Ana, said Andillo, was a responsible phone user from the start. “She didn’t take it to her room when she went to sleep. She left it charging on the kitchen counter like we asked her. She didn’t send or get rude texts. She didn’t have a Finsta.”

“Dad,” said Ana. “Stop pretending like you know things.”

“Finsta,” said Andillo. “Fake Instagram. I do know things.”

“What is this, 2019?” said Ana.

“You know it’s not,” said Andillo.

“Whatever,” said Ana.

“Let me get to the point,” said Andillo.

“I wish you would,” said Ana.

THE POINT

“The only thing she did wrong was to keep buying these crappy fashion charging cords. One’s sparkly, one’s fuzzy, one has tiny fish suspended in liquid. I don’t think they work well, for starters, but I also read one too many articles about them causing phones to catch on fire.”

“I doubt it,” said Andillo’s wife (and Ana’s mother) Laura, passing briskly through the room, accordion file under her arm.

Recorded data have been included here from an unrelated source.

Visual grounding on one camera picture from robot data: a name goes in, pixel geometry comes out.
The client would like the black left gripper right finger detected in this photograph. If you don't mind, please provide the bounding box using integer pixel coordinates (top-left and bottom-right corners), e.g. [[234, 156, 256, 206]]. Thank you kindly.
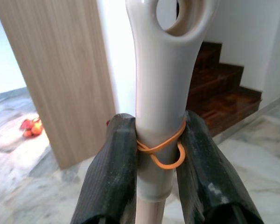
[[176, 110, 265, 224]]

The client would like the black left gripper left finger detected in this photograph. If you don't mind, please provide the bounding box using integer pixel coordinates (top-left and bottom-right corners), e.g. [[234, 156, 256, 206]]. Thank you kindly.
[[70, 112, 139, 224]]

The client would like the broom with grey plastic handle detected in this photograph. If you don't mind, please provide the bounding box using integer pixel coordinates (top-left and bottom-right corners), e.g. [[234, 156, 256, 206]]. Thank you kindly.
[[125, 0, 220, 224]]

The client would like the orange rubber band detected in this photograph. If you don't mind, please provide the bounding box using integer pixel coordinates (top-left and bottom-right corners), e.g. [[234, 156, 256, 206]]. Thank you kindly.
[[136, 120, 187, 170]]

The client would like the dark wooden staircase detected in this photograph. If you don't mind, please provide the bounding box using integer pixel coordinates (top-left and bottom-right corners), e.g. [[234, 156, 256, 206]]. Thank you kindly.
[[188, 41, 263, 138]]

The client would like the light wood grain door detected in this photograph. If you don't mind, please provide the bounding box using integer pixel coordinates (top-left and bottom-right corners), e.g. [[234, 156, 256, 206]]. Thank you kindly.
[[0, 0, 117, 170]]

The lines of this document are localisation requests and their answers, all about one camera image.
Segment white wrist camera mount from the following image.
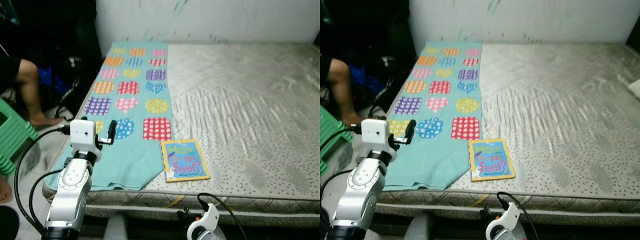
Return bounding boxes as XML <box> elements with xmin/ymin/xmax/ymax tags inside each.
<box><xmin>492</xmin><ymin>201</ymin><xmax>521</xmax><ymax>233</ymax></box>
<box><xmin>70</xmin><ymin>119</ymin><xmax>97</xmax><ymax>152</ymax></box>
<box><xmin>361</xmin><ymin>119</ymin><xmax>391</xmax><ymax>152</ymax></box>
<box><xmin>192</xmin><ymin>202</ymin><xmax>221</xmax><ymax>233</ymax></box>

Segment black bed frame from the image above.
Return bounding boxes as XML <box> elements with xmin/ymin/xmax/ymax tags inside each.
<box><xmin>80</xmin><ymin>215</ymin><xmax>321</xmax><ymax>240</ymax></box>
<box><xmin>390</xmin><ymin>216</ymin><xmax>640</xmax><ymax>240</ymax></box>

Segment turquoise blanket with colourful shapes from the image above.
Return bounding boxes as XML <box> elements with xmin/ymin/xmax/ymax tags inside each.
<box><xmin>47</xmin><ymin>41</ymin><xmax>174</xmax><ymax>191</ymax></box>
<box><xmin>377</xmin><ymin>41</ymin><xmax>483</xmax><ymax>191</ymax></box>

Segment yellow-edged blue children's book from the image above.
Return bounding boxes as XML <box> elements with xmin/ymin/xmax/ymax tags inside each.
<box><xmin>160</xmin><ymin>139</ymin><xmax>211</xmax><ymax>183</ymax></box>
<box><xmin>468</xmin><ymin>138</ymin><xmax>516</xmax><ymax>182</ymax></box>

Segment seated person in black shorts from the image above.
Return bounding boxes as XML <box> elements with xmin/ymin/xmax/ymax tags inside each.
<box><xmin>0</xmin><ymin>47</ymin><xmax>65</xmax><ymax>203</ymax></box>
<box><xmin>320</xmin><ymin>56</ymin><xmax>364</xmax><ymax>127</ymax></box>

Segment blue bag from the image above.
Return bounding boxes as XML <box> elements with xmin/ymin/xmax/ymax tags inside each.
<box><xmin>350</xmin><ymin>65</ymin><xmax>384</xmax><ymax>97</ymax></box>
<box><xmin>39</xmin><ymin>65</ymin><xmax>69</xmax><ymax>97</ymax></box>

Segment black bag with white print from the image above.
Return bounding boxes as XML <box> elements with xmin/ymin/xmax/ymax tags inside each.
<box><xmin>55</xmin><ymin>54</ymin><xmax>97</xmax><ymax>121</ymax></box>
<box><xmin>369</xmin><ymin>54</ymin><xmax>409</xmax><ymax>119</ymax></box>

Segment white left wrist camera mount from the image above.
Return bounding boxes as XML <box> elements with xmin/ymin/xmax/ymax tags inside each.
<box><xmin>361</xmin><ymin>119</ymin><xmax>391</xmax><ymax>152</ymax></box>
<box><xmin>70</xmin><ymin>119</ymin><xmax>97</xmax><ymax>152</ymax></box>

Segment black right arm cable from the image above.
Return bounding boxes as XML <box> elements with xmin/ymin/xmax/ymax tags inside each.
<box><xmin>496</xmin><ymin>191</ymin><xmax>540</xmax><ymax>240</ymax></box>
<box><xmin>197</xmin><ymin>192</ymin><xmax>249</xmax><ymax>240</ymax></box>

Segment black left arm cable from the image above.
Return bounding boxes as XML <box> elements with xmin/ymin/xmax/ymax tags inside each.
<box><xmin>14</xmin><ymin>126</ymin><xmax>72</xmax><ymax>235</ymax></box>
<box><xmin>320</xmin><ymin>125</ymin><xmax>364</xmax><ymax>201</ymax></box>

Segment grey left robot leg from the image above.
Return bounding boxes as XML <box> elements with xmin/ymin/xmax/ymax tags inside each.
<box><xmin>402</xmin><ymin>214</ymin><xmax>434</xmax><ymax>240</ymax></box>
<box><xmin>102</xmin><ymin>214</ymin><xmax>127</xmax><ymax>240</ymax></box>

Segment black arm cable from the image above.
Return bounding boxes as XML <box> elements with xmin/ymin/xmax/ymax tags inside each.
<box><xmin>496</xmin><ymin>191</ymin><xmax>540</xmax><ymax>240</ymax></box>
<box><xmin>197</xmin><ymin>192</ymin><xmax>249</xmax><ymax>240</ymax></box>
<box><xmin>14</xmin><ymin>126</ymin><xmax>72</xmax><ymax>235</ymax></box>
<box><xmin>320</xmin><ymin>125</ymin><xmax>364</xmax><ymax>201</ymax></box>

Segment stacked green plastic stools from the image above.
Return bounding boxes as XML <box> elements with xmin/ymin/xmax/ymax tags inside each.
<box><xmin>0</xmin><ymin>97</ymin><xmax>39</xmax><ymax>176</ymax></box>
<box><xmin>320</xmin><ymin>105</ymin><xmax>354</xmax><ymax>174</ymax></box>

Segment grey quilted spotted mattress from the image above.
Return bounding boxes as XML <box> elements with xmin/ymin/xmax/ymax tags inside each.
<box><xmin>42</xmin><ymin>42</ymin><xmax>321</xmax><ymax>228</ymax></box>
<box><xmin>372</xmin><ymin>42</ymin><xmax>640</xmax><ymax>227</ymax></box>

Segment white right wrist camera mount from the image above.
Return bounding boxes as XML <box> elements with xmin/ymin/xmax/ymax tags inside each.
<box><xmin>192</xmin><ymin>202</ymin><xmax>221</xmax><ymax>233</ymax></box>
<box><xmin>492</xmin><ymin>201</ymin><xmax>521</xmax><ymax>233</ymax></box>

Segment dark wardrobe with small knobs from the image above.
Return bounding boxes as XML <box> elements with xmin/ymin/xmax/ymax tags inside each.
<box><xmin>627</xmin><ymin>21</ymin><xmax>640</xmax><ymax>49</ymax></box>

“As you should,” said Ana.

“I don’t,” said Andillo. “So I confiscated all her fashion charging cords. Then last Saturday morning she comes downstairs with a Grim Reaper look in her eyes. ‘Daddy,’ she said, ‘my phone is dead and I know who is culpable.’”

“Lawyer’s daughter,” said Laura, passing back through the room just as briskly.

“I took her phone and she was wrong. It was not quite dead. It was almost dead. Three percent. But then the weird thing started to happen. Right there in my hand it started to gain battery power. Four percent, five percent, eight, ten.”

“It was amazing,” said Ana, coming to stand behind her father. “I mean, he was like a superhero.”

“Yeah,” said Andillo. “At first I couldn’t believe it. I thought it was a prank or something. But then I picked up my phone and the same thing happened, and then Laura’s and the same thing happened again.”

“It’s so cool,” said Ana.

LIMITED

Andillo said that his powers, while they seem to work on all makes and models of smartphones, do not extend to any other devices. “I can’t charge a Bluetooth speaker,” he said. “I can’t charge a mini-Vac. I can’t charge a car battery. Just the phones.”

As a result, while his newfound abilities are certainly impressive, they have not materially changed his life. “I don’t have to charge my phone as much during the day,” he said. “But nighttime is the same. What am I going to do, sleep with it in my hand? And I can’t hold everyone else’s phones. They need them. So it’s more like a family secret than anything else.”

“We’re proud of you,” Ana said. “We bought you all those signs.”

“One sign,” Andillo said. He pointed to the wall. “It says ‘Large and in Charge,’” he said, “which I find a little insulting.”

“You’re pleasingly plump, Daddy,” Ana said.

Andillo has, to date, resisted Laura’s recommendation that he make an appointment with either a physiochemist or a paranormal investigator to track down the cause of the hand-charging.